If he really just wants to code, the best way to maximize income would just be
develop a career as a consultant rather than a staff engineer. The biggest
opportunities for writing code for a ton of money are in a few intense roles,
usually associated with R&D on a core product. It's not easy to stumble into
those opportunities, and if your friend had the skills to go down that path,
he'd already know.

------
chollida1
One of the best pieces of advice I ever got was from the Dilbert cartoonist.
His advice that you can either be in the top 5% at one thing or the top 25% at
two things.

Most engineers I mentor make the "mistake" of only focusing on being good at
"programming". There is nothing wrong with it, but I'd argue that there is a
much lower ceiling than if you were an expert at both programming in general
and some niche topic.

In my case I'd say math is the other leg I specialize in, with market micro
structure being a close third.

In the general case it could be something like SEO, visual design, or a
particular industry like logistics.

The other way to make more is to be closer to the money.
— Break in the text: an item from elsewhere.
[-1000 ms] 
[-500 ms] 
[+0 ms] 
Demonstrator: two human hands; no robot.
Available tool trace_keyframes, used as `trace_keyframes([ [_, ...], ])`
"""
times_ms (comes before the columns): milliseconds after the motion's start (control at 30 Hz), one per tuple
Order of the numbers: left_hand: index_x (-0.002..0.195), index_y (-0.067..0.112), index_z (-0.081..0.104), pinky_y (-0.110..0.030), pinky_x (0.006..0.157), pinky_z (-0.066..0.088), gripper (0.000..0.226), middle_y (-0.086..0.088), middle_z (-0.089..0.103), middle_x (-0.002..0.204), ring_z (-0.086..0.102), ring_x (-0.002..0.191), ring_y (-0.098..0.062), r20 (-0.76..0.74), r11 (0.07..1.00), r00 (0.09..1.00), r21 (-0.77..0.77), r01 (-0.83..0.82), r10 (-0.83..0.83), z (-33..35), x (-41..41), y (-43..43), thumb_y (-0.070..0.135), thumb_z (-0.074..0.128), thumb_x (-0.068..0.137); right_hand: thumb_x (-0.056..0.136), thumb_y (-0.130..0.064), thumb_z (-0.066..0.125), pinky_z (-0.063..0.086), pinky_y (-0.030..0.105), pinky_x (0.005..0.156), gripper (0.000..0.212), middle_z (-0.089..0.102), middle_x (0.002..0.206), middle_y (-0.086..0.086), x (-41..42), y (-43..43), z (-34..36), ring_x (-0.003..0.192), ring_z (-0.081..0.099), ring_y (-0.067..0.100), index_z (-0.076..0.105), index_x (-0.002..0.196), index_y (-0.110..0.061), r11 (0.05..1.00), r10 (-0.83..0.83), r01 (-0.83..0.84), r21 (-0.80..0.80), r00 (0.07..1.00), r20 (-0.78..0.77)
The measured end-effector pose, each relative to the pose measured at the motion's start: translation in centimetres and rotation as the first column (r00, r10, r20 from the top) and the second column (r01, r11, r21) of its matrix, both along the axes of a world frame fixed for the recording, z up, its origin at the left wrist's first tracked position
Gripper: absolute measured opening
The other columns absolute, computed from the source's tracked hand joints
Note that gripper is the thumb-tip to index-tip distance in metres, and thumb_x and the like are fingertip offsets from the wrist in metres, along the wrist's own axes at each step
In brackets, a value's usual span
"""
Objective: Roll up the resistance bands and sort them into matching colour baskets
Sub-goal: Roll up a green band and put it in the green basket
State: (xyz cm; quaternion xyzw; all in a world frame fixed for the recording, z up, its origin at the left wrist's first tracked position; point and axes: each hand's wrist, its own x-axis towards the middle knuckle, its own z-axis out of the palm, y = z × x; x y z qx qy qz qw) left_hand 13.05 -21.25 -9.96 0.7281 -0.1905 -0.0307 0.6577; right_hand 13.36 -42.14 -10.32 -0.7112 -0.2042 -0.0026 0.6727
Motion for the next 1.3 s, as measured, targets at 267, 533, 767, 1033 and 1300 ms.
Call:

If you are developing
a product then you are considered a cost center, ie a negative on cash flow
not a positive. Sales on the other hand is often the canonical example of a
boundless upper limit on compensation as they can directly draw a line from
incoming revenue to themselves.

Don't be a programmer, be an engineer who can solve real world business
problems. Even better be able to draw a straight line from your work to
incoming revenue!

------
boomshucka
It depends how good he is... At a top company, a top "coding" engineer can
make a lot of money. But, many people who are not even close to "top" think
they are in fact, "top".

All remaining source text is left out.